In Cambridge, he was a founding fellow of Churchill College, and lecturer in the department of Earth Sciences from 1962 to 1982. In 1986, McConnell moved the University of Oxford to take up the Professorship of Physics and Chemistry of Minerals in the Department of Geology and Mineralogy. He also took up a Professorial Fellowship at St Hugh's College, Oxford at the same time. McConnell retired from both roles in 1995, and was later elected an Honorary Fellow at St Hugh's.

==Research career==
McConnell's research interests focussed on the area of the structures of crystalline materials. During his PhD work, he used X-ray techniques to investigate the crystal structures of silicate minerals that contained water.
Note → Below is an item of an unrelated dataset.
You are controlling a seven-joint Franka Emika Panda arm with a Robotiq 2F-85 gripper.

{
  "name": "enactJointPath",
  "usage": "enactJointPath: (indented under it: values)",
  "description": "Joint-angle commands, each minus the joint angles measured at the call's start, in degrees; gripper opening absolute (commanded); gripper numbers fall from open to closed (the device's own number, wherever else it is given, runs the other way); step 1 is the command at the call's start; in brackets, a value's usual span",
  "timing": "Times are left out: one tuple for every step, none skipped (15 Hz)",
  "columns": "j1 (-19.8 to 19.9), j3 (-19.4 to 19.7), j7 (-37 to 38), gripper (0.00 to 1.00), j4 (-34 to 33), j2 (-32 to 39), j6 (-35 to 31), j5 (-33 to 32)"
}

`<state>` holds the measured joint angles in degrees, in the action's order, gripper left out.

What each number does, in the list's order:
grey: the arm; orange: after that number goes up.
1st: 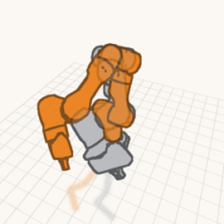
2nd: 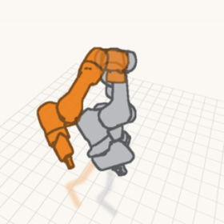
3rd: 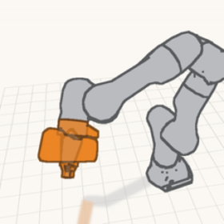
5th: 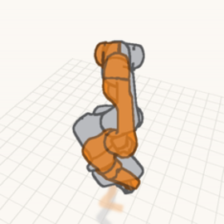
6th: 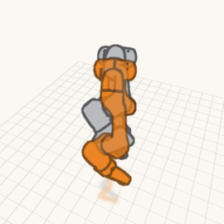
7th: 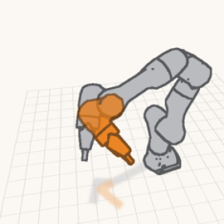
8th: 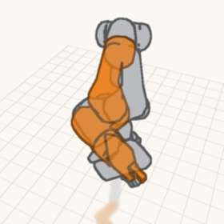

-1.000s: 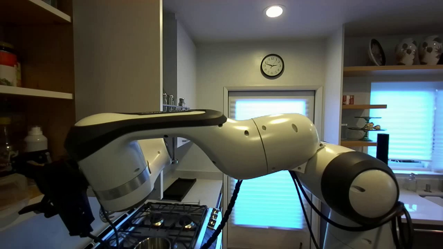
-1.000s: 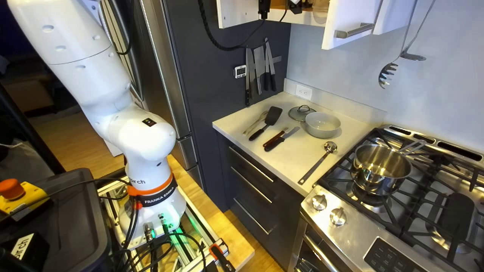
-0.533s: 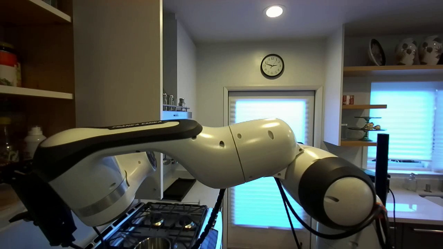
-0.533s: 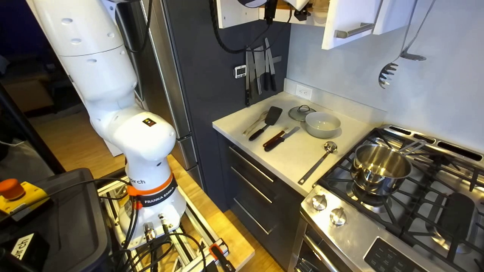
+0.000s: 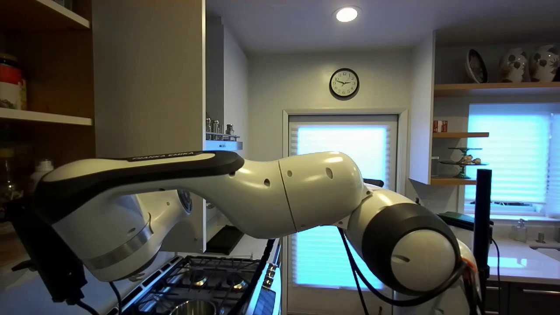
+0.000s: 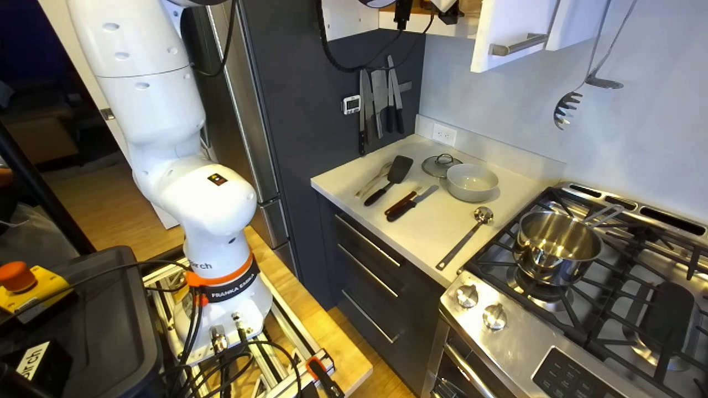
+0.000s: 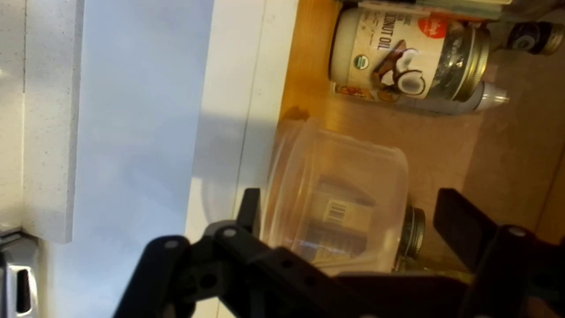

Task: Turn the clear bowl in the upper cabinet upside down

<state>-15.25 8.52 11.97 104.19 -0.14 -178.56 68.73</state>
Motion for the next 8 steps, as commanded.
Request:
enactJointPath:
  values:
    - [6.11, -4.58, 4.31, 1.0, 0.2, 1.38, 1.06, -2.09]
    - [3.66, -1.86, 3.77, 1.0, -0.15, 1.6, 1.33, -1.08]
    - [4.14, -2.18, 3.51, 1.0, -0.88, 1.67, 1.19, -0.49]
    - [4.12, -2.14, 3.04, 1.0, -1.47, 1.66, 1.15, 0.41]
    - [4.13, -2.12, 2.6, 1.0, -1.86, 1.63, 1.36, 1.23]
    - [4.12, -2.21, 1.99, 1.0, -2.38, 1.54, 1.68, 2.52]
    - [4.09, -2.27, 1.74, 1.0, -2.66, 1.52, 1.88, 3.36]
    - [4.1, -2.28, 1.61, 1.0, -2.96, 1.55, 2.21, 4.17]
Later, he developed theories to explain the general features of complex crystalline silicate minerals, in particular those that form solid solutions.

In 1969, McConnell got the chance to work on some Lunar rock samples, collected during the Apollo 11 mission. Stuart Agrell, a colleague in Cambridge, as the only non-US principal investigator working on the petrology of the collected samples, brought some samples to the UK in September 1969. The results of their analyses were published early the next year.

From 1983 to 1986, McConnell was the director of the rock physics laboratory at the Schlumberger Cambridge research centre. This gave him an opportunity to work on experimental and theoretical investigations on the properties of some industrially-important minerals, including clays and gypsum.